Thursday, August 9, 2007

The Shroud of Turin: Burial Sheet of Jesus?: 1. Introduction

Here are the headings of Chapter 1, Introduction, to my book outline, "The Shroud of Turin: Burial Sheet of Jesus?":

THE SHROUD OF TURIN: BURIAL SHEET OF JESUS?
© Stephen E. Jones

CONTENTS

1. INTRODUCTION

1.1. What is the Shroud of Turin?
1.2. The available alternatives
1.3. One's philosophical assumptions
1.4. Christianity and the Shroud
1.5. My personal position on the Shroud

BIBLIOGRAPHY

[Above (click to enlarge): "Anatomy of the Shroud,' National Geographic, June 1980, p.737]

As already mentioned, I will next post each heading with brief notes under it on a separate page, and hyperlinking those headings back to this Introduction, which in turn will be hyperlinked to the Contents page.

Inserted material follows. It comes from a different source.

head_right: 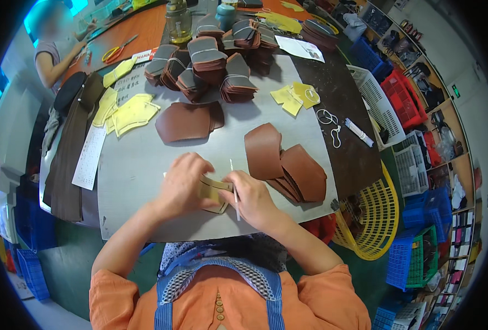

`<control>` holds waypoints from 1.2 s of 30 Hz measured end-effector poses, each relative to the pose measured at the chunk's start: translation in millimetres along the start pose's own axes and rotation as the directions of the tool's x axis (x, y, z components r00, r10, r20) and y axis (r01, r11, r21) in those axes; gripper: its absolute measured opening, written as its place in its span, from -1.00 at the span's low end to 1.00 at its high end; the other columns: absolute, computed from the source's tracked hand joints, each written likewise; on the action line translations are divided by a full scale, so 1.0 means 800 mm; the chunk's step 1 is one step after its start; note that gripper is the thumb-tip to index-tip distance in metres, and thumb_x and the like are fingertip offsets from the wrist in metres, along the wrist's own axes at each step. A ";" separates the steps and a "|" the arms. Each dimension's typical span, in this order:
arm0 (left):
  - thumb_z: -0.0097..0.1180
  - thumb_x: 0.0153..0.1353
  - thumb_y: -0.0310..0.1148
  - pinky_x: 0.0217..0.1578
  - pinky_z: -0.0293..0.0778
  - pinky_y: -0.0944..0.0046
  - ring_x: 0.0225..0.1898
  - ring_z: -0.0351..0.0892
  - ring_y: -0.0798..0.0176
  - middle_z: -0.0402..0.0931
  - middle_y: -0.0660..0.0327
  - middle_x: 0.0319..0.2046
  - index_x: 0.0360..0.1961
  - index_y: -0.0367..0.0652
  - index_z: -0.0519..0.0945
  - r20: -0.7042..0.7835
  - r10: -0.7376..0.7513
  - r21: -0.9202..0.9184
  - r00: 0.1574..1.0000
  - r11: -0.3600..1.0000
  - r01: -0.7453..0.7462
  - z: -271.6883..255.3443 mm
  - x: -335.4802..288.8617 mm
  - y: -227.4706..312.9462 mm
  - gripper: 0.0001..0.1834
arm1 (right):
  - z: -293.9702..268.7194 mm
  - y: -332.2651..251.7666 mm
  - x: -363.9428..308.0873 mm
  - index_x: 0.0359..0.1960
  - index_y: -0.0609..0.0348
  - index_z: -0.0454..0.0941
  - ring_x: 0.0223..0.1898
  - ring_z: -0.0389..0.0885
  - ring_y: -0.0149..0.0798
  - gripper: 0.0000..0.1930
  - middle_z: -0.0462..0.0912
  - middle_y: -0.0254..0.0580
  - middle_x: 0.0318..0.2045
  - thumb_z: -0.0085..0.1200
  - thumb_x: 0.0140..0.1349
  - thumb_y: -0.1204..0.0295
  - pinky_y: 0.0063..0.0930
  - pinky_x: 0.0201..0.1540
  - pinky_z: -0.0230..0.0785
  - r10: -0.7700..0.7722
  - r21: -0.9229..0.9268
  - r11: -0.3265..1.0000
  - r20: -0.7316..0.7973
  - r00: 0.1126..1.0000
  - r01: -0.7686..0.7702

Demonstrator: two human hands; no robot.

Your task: Use a plastic stencil and a silver pen to mark tracing lines onto leather shoe components for later assembly.

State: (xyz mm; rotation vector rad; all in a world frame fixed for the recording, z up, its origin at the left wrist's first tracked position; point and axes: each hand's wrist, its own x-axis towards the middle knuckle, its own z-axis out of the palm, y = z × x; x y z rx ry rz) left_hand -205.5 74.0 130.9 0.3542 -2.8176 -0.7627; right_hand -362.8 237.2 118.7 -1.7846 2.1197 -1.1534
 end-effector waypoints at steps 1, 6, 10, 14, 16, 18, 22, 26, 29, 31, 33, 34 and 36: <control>0.60 -0.12 -0.16 0.40 0.22 -0.12 0.21 0.44 -0.06 0.45 0.07 0.03 0.17 -0.14 0.46 -0.002 0.006 0.004 1.000 1.000 -0.006 -0.006 0.004 -0.012 -0.18 | -0.002 0.001 -0.003 -0.12 0.22 0.60 -0.31 0.69 0.05 -0.78 0.68 0.00 -0.28 0.32 0.25 0.44 -0.19 -0.20 0.54 0.105 0.061 0.992 0.036 0.994 -0.107; 0.45 0.08 -0.06 0.49 0.07 -0.19 0.51 0.13 -0.12 0.24 -0.01 0.41 0.42 -0.14 0.38 -0.180 -0.121 0.315 0.976 0.933 0.173 -0.015 -0.032 -0.055 -0.09 | -0.100 0.052 0.008 -0.23 0.27 0.65 -0.31 0.68 0.11 -0.92 0.69 0.01 -0.35 0.21 0.33 0.50 -0.20 -0.21 0.52 0.066 -0.356 0.923 -0.234 0.970 -0.149; 0.40 0.13 -0.02 0.51 -0.04 -0.32 0.56 0.05 -0.11 0.25 0.04 0.42 0.42 -0.04 0.40 0.081 -0.044 0.131 0.996 0.991 0.033 -0.016 -0.074 -0.006 -0.15 | -0.116 0.042 -0.014 -0.15 0.30 0.68 -0.44 0.58 -0.36 -0.88 0.63 -0.21 -0.40 0.18 0.40 0.50 -0.47 -0.35 0.43 0.340 0.091 0.941 -0.244 0.908 -0.327; 0.45 0.09 -0.15 0.44 0.12 -0.35 0.47 0.24 -0.14 0.34 0.02 0.35 0.26 -0.04 0.56 0.007 -0.029 0.016 1.000 0.999 0.029 0.008 -0.095 0.028 -0.32 | -0.066 0.014 -0.029 -0.15 0.33 0.68 -0.42 0.56 -0.54 -0.87 0.65 -0.34 -0.42 0.21 0.40 0.50 -0.62 -0.34 0.40 0.412 0.363 0.852 -0.022 0.911 -0.377; 0.46 0.07 -0.23 0.36 0.29 -0.29 0.37 0.38 -0.15 0.41 -0.02 0.28 0.16 -0.06 0.64 -0.262 0.061 -0.075 0.963 0.994 -0.083 0.029 -0.086 0.029 -0.42 | -0.033 0.008 -0.030 -0.15 0.33 0.69 -0.38 0.61 -0.46 -0.87 0.71 -0.24 -0.37 0.25 0.34 0.52 -0.55 -0.26 0.45 0.350 0.315 0.889 0.001 0.937 -0.332; 0.46 0.06 -0.26 0.34 0.34 -0.24 0.34 0.41 -0.15 0.43 -0.03 0.26 0.14 -0.06 0.66 -0.267 0.027 -0.085 0.963 0.995 -0.052 0.042 -0.076 0.045 -0.44 | -0.013 -0.005 -0.027 -0.17 0.30 0.68 -0.39 0.64 -0.31 -0.86 0.68 -0.15 -0.40 0.26 0.34 0.48 -0.46 -0.28 0.46 0.316 0.259 0.914 0.022 0.948 -0.311; 0.43 0.09 -0.23 0.35 0.36 -0.17 0.35 0.40 -0.19 0.42 -0.06 0.29 0.14 -0.05 0.67 -0.245 -0.005 -0.039 0.970 0.999 -0.004 0.055 -0.075 0.051 -0.46 | -0.003 -0.007 -0.027 -0.12 0.29 0.63 -0.41 0.61 -0.15 -0.79 0.57 -0.12 -0.43 0.26 0.36 0.39 -0.36 -0.29 0.45 0.072 -0.118 0.991 0.026 0.997 -0.068; 0.39 0.13 -0.22 0.37 0.32 -0.22 0.39 0.37 -0.21 0.39 -0.08 0.32 0.14 -0.05 0.67 -0.230 -0.006 -0.026 0.973 1.000 0.000 0.052 -0.080 0.049 -0.48 | -0.011 -0.018 0.003 -0.06 0.34 0.59 -0.38 0.64 -0.15 -0.73 0.59 -0.07 -0.38 0.19 0.43 0.33 -0.32 -0.28 0.47 0.094 0.089 0.993 -0.127 0.988 -0.083; 0.38 0.11 -0.25 0.37 0.32 -0.24 0.38 0.37 -0.21 0.40 -0.11 0.30 0.11 -0.05 0.69 -0.244 0.003 -0.047 0.970 0.999 -0.015 0.052 -0.078 0.048 -0.51 | -0.010 -0.012 0.024 -0.10 0.34 0.61 -0.34 0.68 -0.16 -0.72 0.65 -0.06 -0.33 0.16 0.45 0.29 -0.33 -0.27 0.49 0.223 0.376 0.904 -0.011 0.975 -0.202; 0.39 0.11 -0.24 0.37 0.31 -0.25 0.38 0.37 -0.22 0.40 -0.14 0.29 0.06 -0.06 0.70 -0.230 0.001 -0.056 0.973 0.998 -0.014 0.050 -0.078 0.046 -0.55 | 0.007 -0.022 0.051 -0.23 0.28 0.67 -0.28 0.72 -0.14 -0.75 0.69 -0.07 -0.36 0.11 0.47 0.31 -0.31 -0.24 0.52 0.116 0.365 0.916 0.148 0.982 -0.163; 0.39 0.10 -0.24 0.38 0.31 -0.25 0.38 0.38 -0.22 0.40 -0.16 0.28 0.01 -0.08 0.72 -0.217 0.007 -0.062 0.976 0.998 -0.020 0.050 -0.080 0.045 -0.58 | 0.045 -0.022 0.072 -0.24 0.22 0.67 -0.28 0.70 -0.03 -0.76 0.68 -0.07 -0.39 0.12 0.44 0.29 -0.19 -0.20 0.52 -0.187 0.257 0.958 0.233 0.954 0.125; 0.39 0.10 -0.25 0.38 0.31 -0.25 0.38 0.38 -0.23 0.39 -0.17 0.27 -0.04 -0.10 0.72 -0.213 0.018 -0.065 0.977 0.997 -0.032 0.053 -0.080 0.045 -0.62 | 0.056 -0.023 0.079 -0.24 0.22 0.67 -0.28 0.70 -0.03 -0.76 0.68 -0.07 -0.39 0.12 0.44 0.29 -0.19 -0.20 0.52 -0.184 0.253 0.959 0.230 0.956 0.124; 0.39 0.10 -0.25 0.38 0.31 -0.25 0.38 0.38 -0.23 0.39 -0.19 0.27 -0.10 -0.11 0.73 -0.206 0.025 -0.072 0.978 0.997 -0.041 0.054 -0.079 0.044 -0.66 | 0.072 -0.021 0.089 -0.25 0.18 0.67 -0.27 0.66 0.05 -0.77 0.68 -0.08 -0.41 0.13 0.40 0.26 -0.08 -0.17 0.50 -0.137 0.059 0.990 0.227 0.964 0.127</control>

Stephen E. Jones, BSc. (Biology).
My other blog: CreationEvolutionDesign


"During the last six centuries, millions of words have been written about the remarkable cloth preserved at Turin, Italy. More recently, most of this writing has dealt with the one basic question: is it the true Shroud of Jesus or a man-made object? Is it-could it be-the actual winding sheet of the crucified Christ, bearing an imprint of His body, or is the whole thing a gigantic hoax, a fantastic forgery, of the credulous Middle Ages? Men of learning and renown have lined up on both sides of that compelling query. Unlike so many other relics of the Passion-the Cross, the Robe, the Crown of Thorns-the Turin relic does not call on tradition for corroboration. It bears its testimony on its surface-testimony that can be examined and investigated. Since the sensational photographic revelation of 1898, this examination has been conducted along a number of different lines: history, anatomy, chemistry, exegesis, legal medicine, photography, art history and textile manufacture, to name the foremost. ... Few things can compare with Shroud study in the use it makes of the totality of human knowledge. ... Beyond all this, of course, the relic soars into the realm of religion, where, if it is authentic, its value becomes immeasurable. ... Only this much is certain: The Shroud of Turin is either the most awesome and instructive relic of Jesus Christ in existence-showing us in its dark simplicity how He appeared to men-or it is one of the most ingenious, most unbelievably clever, products of the human mind and hand on record. It is one or the other; there is no middle ground." (Walsh, J.E., "The Shroud," Random House: New York NY, 1963, pp.ix-xii. Emphasis original).